When I got pregnant again, the CDC was recommending the Tdap shot for pregnant women. When I got it, it was very emotional. Just a ball of emotion. I made sure family members were getting their shots as well. I welcomed my son Jaxon on April 5, 2013.
Whooping cough takes such a toll on a little baby’s body. Everything that that disease does to your internal organs, overworking them to where your body starts shutting down, it’s too much for them to get through. As parents, we make a promise to be able to protect them and to keep them healthy.
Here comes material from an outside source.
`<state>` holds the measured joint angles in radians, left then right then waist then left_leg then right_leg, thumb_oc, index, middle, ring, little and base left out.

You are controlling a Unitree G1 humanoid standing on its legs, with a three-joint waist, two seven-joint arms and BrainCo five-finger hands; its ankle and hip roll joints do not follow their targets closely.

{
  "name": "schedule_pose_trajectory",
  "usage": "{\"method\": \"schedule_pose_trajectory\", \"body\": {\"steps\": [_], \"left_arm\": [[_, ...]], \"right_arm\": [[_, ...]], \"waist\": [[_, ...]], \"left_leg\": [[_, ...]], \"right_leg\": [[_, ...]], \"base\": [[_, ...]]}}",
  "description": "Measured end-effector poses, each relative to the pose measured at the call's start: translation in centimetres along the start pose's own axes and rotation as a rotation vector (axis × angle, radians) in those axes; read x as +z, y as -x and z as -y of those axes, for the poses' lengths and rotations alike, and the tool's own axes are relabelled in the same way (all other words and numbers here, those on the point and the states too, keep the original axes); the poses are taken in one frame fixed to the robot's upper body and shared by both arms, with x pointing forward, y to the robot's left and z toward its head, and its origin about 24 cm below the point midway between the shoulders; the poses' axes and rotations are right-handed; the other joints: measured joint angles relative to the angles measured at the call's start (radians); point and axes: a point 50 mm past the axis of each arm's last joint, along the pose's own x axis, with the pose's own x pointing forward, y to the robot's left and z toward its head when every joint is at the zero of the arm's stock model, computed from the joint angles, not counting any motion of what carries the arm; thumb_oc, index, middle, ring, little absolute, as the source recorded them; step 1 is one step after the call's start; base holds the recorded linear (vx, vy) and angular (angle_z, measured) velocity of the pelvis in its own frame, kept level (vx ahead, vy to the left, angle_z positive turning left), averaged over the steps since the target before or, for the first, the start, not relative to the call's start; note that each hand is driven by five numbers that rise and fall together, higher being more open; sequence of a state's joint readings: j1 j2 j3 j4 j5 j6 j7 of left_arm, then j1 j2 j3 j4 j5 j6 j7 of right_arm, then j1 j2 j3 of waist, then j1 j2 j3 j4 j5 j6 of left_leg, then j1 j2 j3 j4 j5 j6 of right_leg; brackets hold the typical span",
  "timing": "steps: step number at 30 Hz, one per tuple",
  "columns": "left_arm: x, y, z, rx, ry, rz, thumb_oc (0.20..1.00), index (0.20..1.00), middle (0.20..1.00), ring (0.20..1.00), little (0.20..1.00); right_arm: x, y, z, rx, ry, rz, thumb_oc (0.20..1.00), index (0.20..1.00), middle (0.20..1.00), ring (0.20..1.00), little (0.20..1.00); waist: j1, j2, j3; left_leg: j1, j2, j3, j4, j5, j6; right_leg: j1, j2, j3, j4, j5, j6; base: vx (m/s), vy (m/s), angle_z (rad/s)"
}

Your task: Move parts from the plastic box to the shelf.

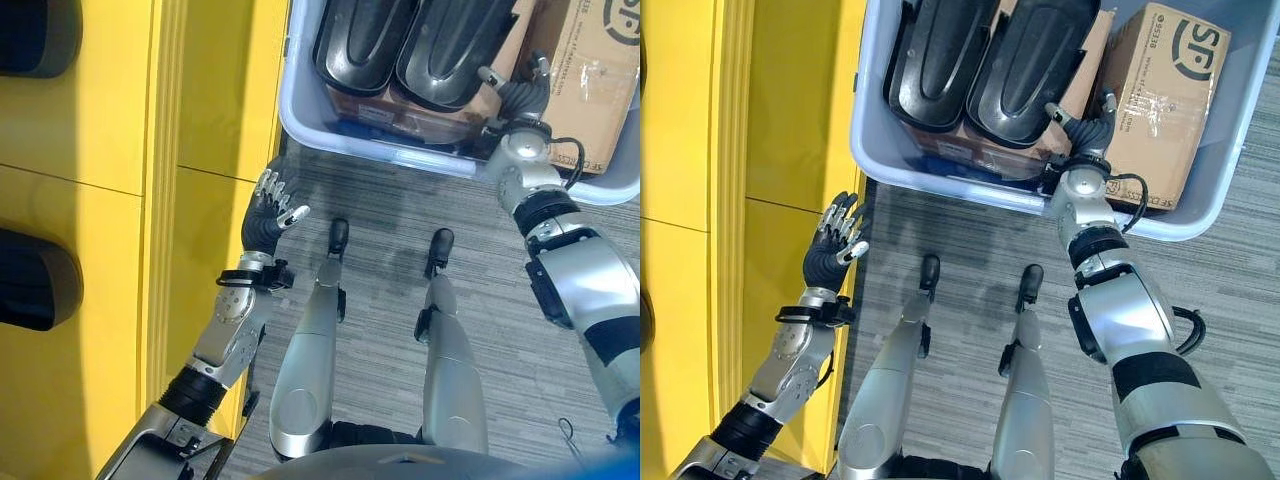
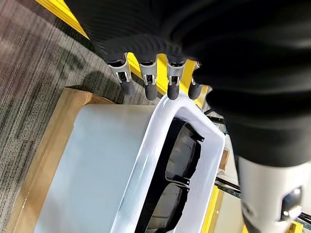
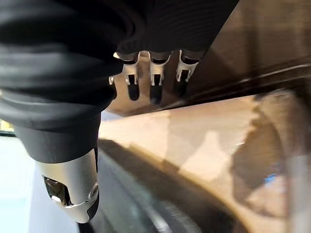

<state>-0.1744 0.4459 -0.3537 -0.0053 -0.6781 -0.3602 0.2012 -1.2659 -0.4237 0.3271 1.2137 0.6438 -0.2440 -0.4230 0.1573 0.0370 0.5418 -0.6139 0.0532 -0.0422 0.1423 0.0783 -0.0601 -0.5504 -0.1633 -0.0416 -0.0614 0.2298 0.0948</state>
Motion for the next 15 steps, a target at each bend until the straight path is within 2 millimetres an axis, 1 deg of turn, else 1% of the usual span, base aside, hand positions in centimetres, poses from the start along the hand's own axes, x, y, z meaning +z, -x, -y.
{"method": "schedule_pose_trajectory", "body": {"steps": [3,7,8,12,15], "left_arm": [[0.0,0.0,0.0,0.001,0.0,0.001,1.0,1.0,1.0,1.0,1.0],[0.1,-0.1,0.0,0.0,0.0,0.003,1.0,1.0,1.0,1.0,1.0],[0.1,0.0,0.0,0.002,0.0,0.003,1.0,1.0,1.0,1.0,1.0],[0.1,0.0,-0.1,0.004,-0.002,0.005,1.0,1.0,1.0,1.0,1.0],[0.1,-0.1,0.0,0.001,-0.001,0.006,1.0,1.0,1.0,1.0,1.0]], "right_arm": [[0.8,-0.1,-0.6,0.016,0.007,0.023,1.0,1.0,1.0,1.0,1.0],[1.0,0.2,-1.4,0.035,0.011,0.036,1.0,1.0,1.0,1.0,1.0],[1.4,0.1,-1.6,0.032,0.014,0.049,1.0,1.0,1.0,1.0,1.0],[1.8,0.1,-1.8,0.033,0.047,0.068,1.0,1.0,1.0,1.0,1.0],[1.7,0.0,-1.5,0.023,0.083,0.07,1.0,1.0,1.0,1.0,1.0]], "waist": [[-0.001,0.0,0.0],[-0.004,0.0,0.0],[0.0,0.0,0.0],[-0.002,-0.001,0.0],[-0.003,-0.001,0.0]], "left_leg": [[-0.004,0.0,-0.006,0.0,0.001,-0.001],[-0.011,0.0,-0.016,0.001,0.001,-0.001],[-0.022,0.001,-0.027,0.002,0.004,-0.005],[-0.031,0.0,-0.038,0.005,0.005,-0.005],[-0.035,0.0,-0.047,0.005,0.008,-0.007]], "right_leg": [[-0.001,0.001,-0.003,0.0,0.0,0.0],[-0.002,0.002,-0.012,0.0,-0.002,-0.002],[-0.004,0.004,-0.025,0.0,-0.003,-0.003],[-0.006,0.005,-0.031,0.0,-0.002,-0.003],[-0.007,0.006,-0.037,0.0,-0.002,-0.003]], "base": [[0.0,-0.004,0.02],[0.01,-0.013,0.08],[0.02,-0.021,0.16],[0.01,-0.004,0.05],[0.01,-0.006,0.05]]}}
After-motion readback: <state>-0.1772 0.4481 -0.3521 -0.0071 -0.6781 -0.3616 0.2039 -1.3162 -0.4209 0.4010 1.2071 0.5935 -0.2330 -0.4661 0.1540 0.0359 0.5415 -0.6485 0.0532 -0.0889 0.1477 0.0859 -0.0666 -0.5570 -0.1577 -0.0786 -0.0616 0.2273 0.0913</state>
It’s why I advocate for Vaccinate Your Family. I’ve seen what it does to not only Brady, but I saw what it did to our family. I saw the long-term psychological effects. So many things in your future just changes.
Seeing his heart rate increase. The shakes. The nebulizers. The car. Not being able to keep down food. The feeding tube.
It’s not just about the cough.
Multiple large-scale studies have found that vaccines are safe. There is no scientific link between vaccines and autism, according to the Centers for Disease Control.